Follow-up on the offline discussion that we had. We (the .NET team) want to enable VS Text Explorer support for corefx.

We are building the shared framework and the runtime ourselves, we do things differently as the average user. Still we see a strong demand for enabling Test Explorer like in a regular app.

  • Framework
    We (corefx) are the ones that build the framework itself. Therefore we can’t use the shared framework located under %PATH%/dotnet/shared/Microsoft.NETCore.App/x.x.x/ as we want to test our live build.
  • Host
    We don’t take a dependency on the globally installed .NET Core SDK and its dotnet.exe host and use nightly builds instead. That’s because we rely on features that aren’t yet available and because we don’t need that dependency.

We need a way to tell the VS Text Framework (Test Explorer) to use our dotnet host under corefx instead of the global one in the path. Probably via a switch in the .runsettings file that allows to set the custom path.

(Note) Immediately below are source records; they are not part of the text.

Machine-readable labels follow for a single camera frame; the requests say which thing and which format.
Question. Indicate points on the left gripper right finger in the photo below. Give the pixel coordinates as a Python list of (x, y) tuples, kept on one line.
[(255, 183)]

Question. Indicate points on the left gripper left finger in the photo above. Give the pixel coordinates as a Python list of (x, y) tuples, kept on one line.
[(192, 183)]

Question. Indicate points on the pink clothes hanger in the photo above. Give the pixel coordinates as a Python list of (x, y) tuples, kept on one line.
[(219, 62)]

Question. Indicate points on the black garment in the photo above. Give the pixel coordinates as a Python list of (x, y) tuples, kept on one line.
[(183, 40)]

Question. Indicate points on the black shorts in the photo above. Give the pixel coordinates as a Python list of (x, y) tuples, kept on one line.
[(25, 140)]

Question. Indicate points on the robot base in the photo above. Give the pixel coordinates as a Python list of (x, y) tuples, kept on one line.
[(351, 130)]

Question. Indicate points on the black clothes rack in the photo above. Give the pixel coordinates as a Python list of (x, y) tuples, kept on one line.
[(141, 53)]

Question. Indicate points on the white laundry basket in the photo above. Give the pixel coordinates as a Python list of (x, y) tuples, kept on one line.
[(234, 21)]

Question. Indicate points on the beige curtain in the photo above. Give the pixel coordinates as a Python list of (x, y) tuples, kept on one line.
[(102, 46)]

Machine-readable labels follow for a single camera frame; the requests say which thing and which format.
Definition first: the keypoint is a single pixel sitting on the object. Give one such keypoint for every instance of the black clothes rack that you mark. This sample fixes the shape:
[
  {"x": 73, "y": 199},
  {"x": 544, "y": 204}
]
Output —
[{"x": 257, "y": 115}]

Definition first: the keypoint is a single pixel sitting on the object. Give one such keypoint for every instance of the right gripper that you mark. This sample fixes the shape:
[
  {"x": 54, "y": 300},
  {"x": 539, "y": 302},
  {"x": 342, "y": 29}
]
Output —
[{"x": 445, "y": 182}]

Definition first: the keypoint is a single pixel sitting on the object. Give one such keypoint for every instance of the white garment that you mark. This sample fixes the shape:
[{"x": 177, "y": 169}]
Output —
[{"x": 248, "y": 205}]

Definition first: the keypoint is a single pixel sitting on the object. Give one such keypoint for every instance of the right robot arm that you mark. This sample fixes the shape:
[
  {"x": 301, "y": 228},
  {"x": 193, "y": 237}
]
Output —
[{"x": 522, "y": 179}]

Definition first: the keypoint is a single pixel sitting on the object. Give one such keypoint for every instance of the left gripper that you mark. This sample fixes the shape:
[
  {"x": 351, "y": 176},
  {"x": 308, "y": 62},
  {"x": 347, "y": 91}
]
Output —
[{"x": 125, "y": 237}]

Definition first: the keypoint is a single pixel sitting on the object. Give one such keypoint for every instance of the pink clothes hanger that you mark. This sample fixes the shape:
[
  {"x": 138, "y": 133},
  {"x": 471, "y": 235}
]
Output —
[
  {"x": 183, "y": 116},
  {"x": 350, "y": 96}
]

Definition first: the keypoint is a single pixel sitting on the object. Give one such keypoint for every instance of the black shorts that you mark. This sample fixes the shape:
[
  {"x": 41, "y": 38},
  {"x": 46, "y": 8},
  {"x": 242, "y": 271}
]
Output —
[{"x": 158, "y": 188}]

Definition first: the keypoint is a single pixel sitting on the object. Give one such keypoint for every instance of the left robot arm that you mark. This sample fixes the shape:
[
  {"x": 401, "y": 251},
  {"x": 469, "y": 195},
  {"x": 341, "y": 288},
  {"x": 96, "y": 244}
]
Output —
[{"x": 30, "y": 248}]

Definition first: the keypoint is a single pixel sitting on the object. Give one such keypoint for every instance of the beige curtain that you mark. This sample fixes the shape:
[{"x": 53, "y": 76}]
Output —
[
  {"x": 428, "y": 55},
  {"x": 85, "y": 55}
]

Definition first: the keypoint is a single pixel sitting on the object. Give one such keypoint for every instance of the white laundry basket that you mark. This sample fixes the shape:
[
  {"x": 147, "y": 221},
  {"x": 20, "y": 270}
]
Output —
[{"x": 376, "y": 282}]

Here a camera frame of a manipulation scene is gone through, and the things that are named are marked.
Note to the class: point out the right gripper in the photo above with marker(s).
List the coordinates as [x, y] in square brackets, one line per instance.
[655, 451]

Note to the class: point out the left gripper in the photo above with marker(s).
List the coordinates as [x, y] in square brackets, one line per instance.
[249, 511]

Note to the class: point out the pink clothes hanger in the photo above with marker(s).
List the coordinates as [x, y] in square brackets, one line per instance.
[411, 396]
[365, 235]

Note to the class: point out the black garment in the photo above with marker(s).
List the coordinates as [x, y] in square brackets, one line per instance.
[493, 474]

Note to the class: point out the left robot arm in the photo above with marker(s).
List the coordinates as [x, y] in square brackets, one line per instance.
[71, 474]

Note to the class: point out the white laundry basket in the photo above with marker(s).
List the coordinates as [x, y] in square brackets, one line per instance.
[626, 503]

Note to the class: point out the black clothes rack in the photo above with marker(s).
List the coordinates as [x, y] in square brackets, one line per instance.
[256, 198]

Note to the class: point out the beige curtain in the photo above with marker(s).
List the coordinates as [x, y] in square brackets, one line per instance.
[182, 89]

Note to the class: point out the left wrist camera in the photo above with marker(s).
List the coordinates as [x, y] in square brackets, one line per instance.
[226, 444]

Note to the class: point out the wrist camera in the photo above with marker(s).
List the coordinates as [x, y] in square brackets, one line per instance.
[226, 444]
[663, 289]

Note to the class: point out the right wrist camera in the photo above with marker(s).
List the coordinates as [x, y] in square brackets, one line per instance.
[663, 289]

How are we running the tests? do we use vstest.console or dotnet test verb ?

On the command-line we run tests in a different way by directly invoking xunit.console.dll but with Visual Studio we just want to use the Test Explorer which I'm not sure what it uses behind the scenes. For xunit we are using its test adapter: https://www.nuget.org/packages/xunit.runner.visualstudio/

Can’t we temporarily set the environment variable “PATH” to point to the new path in a script before invoking the test command ?

Can we do that when we just use VS Test Explorer?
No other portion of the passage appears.